Por otra parte, la continuidad buscada por Verdi estaba al servicio de otra cosa. Wagner se hundió en el mito; Verdi, en la historia. Sin embargo, el mito y la historia eran, de por sí, demasiado descarnados. Wagner y Verdi fueron además maestros del principio de individuación. Basta pensar en el Don Carlos verdiano. En el inicio del cuarto acto de la primera versión, Felipe II canta “Elle ne m’aime pas!”, una de las arias más hermosas de toda la obra. La orquesta se pliega a las palabras: tras una breve introducción camarística, se recorta sobre el trémolo de violines y violas el monólogo amargo de Felipe con el acompañamiento de la flauta. Se confiesa el monarca: “¡Ella no me ama! ¡No!/Su corazón está cerrado para mí”. Y luego, como si recitara angustiado, en dúo con los chelos: “Si el rey duerme, la traición se trama/ ¡Quieren robarle corona y esposa!”. No podría imaginarse una definición musical y verbalmente más concentrada del asunto de la ópera entera: la indisolubilidad del drama político e íntimo, la continuidad entre el trono y la alcoba. Pasa exactamente eso mismo en Aida, que si bien podía tender al mito por el exotismo egipcio, resulta en verdad la tragedia que sobreviene cuando la implacabilidad de la Historia, con mayúscula, le pone límite a la intimidad sentimental; dicho de otra manera: la tragedia de los esfuerzos sentimentales para sobreponerse a la historia.
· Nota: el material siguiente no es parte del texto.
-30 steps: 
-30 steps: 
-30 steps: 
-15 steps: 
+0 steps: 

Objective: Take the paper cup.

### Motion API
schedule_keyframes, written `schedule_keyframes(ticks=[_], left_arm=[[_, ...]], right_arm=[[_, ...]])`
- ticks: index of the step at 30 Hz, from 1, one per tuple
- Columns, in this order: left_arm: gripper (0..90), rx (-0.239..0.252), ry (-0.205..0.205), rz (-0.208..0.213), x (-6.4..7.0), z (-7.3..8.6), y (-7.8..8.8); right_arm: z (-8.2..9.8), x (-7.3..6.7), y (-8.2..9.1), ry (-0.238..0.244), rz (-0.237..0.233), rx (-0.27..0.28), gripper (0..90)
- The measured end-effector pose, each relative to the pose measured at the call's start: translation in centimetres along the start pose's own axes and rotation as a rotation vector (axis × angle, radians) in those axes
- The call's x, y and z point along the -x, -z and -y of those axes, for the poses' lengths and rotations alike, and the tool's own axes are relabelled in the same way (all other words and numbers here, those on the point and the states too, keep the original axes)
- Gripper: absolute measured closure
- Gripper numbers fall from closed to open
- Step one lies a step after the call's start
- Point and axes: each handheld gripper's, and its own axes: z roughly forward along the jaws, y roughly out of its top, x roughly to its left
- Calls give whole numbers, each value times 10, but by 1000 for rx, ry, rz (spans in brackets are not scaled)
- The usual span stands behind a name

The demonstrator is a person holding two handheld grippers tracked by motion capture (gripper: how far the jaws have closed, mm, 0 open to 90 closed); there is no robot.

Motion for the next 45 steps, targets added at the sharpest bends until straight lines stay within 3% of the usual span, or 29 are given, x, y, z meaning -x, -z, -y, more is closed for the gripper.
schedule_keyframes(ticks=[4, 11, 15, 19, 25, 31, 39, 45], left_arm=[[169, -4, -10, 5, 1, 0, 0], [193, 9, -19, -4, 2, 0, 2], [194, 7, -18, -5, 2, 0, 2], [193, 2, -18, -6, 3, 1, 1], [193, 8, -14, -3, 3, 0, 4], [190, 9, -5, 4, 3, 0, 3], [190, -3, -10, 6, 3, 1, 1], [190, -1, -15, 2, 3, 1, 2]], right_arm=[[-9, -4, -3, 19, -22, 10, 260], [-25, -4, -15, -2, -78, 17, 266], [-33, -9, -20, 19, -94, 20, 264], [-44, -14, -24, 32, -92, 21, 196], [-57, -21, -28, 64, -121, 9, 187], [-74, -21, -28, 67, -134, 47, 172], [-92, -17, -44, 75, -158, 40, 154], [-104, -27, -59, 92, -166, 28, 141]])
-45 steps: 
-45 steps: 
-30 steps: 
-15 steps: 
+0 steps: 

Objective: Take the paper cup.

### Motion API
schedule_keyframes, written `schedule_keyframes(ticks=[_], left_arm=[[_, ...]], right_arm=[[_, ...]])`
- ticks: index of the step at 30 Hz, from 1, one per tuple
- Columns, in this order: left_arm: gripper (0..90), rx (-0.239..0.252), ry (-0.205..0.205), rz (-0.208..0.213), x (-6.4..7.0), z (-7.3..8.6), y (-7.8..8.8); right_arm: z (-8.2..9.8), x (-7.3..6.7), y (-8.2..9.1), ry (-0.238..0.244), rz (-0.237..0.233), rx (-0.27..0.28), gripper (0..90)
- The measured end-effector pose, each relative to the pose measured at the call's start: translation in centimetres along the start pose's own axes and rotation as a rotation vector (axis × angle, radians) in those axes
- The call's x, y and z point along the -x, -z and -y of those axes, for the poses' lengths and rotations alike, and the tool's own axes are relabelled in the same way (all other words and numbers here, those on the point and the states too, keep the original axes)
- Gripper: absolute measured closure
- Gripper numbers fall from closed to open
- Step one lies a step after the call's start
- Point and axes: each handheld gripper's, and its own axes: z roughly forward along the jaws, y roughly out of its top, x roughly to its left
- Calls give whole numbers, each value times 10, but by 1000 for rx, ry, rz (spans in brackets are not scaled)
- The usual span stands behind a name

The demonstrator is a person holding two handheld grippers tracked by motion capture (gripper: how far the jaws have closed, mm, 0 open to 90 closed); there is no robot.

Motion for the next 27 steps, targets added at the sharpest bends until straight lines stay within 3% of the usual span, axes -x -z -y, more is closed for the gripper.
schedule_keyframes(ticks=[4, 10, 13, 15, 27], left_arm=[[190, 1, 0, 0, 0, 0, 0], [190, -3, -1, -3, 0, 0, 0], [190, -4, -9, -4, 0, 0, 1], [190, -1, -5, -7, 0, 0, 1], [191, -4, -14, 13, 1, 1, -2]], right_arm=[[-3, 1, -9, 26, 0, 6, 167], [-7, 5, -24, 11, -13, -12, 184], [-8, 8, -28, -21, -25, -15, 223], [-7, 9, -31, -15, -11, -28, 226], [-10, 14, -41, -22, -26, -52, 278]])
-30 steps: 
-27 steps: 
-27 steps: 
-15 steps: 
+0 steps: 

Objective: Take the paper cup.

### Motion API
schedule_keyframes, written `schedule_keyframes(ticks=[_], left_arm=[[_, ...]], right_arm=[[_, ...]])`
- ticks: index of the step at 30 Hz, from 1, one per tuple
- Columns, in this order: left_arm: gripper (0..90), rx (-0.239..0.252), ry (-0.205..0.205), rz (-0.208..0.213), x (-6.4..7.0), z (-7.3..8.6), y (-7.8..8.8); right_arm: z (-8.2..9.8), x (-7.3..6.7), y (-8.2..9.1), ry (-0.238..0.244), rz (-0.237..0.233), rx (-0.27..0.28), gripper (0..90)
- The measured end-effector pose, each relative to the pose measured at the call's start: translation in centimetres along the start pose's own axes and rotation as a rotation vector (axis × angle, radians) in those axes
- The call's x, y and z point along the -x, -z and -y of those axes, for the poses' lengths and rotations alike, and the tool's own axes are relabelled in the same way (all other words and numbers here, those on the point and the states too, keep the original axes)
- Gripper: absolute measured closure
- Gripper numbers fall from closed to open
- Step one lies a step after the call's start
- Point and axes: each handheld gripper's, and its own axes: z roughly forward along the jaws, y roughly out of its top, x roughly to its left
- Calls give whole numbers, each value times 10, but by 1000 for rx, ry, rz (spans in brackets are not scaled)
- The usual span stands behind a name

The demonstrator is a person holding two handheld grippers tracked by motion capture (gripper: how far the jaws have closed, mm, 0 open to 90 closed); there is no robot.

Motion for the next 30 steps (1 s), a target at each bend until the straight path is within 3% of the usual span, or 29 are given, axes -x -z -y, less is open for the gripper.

A quienes en su momento -un momento que no es ya el nuestro- le imputaban a Verdi desdén en la instrumentación, habría que hacerles notar que Verdi fue siempre muy detallista con la orquesta, cada vez más detallista a medida que pasaban los años. Recordemos, por citar solamente dos ejemplos, el solo de contrabajo en Otello y el de clarinete bajo en Simon Boccanegra. Pero Aida es acaso la gloria mayor del estilo maduro de Verdi. Porque Aida abunda en pasajes así, de apariencia mínima y efecto mayúsculo, como el inicio del Acto III, en las riberas del Nilo, que la orquestación transfigura en una escena feérica, se diría. O muy especialmente el inusitado refinamiento del final, la “muerte de amor” de Verdi, un cielo que se despeja para los expulsados de la luz.
Para agendar
Aida, ópera en cuatro actos, de Giuseppe Verdi, con libreto de Antonio Ghislanzoni. Dirección musical: Stefano Ranzani y Marcelo Ayub. Concepción escénica y escenografía: Roberto Oswald. Dirección de escena: Aníbal Lápiz. Coreografía: Lidia Segni. Orquesta Estable del Teatro Colón; Coro Estable del Teatro Colón (con dirección de Miguel Martínez) y Ballet Estable del Teatro Colón (con dirección de Julio Bocca). Funciones: Domingos 9 y 16 a las 17; martes 11 y 18 a las 20; miércoles 12 y 19 a las 20; jueves 13 y 20 a las 20; viernes 14 y 21 a las 20; sábado 22 a las 20.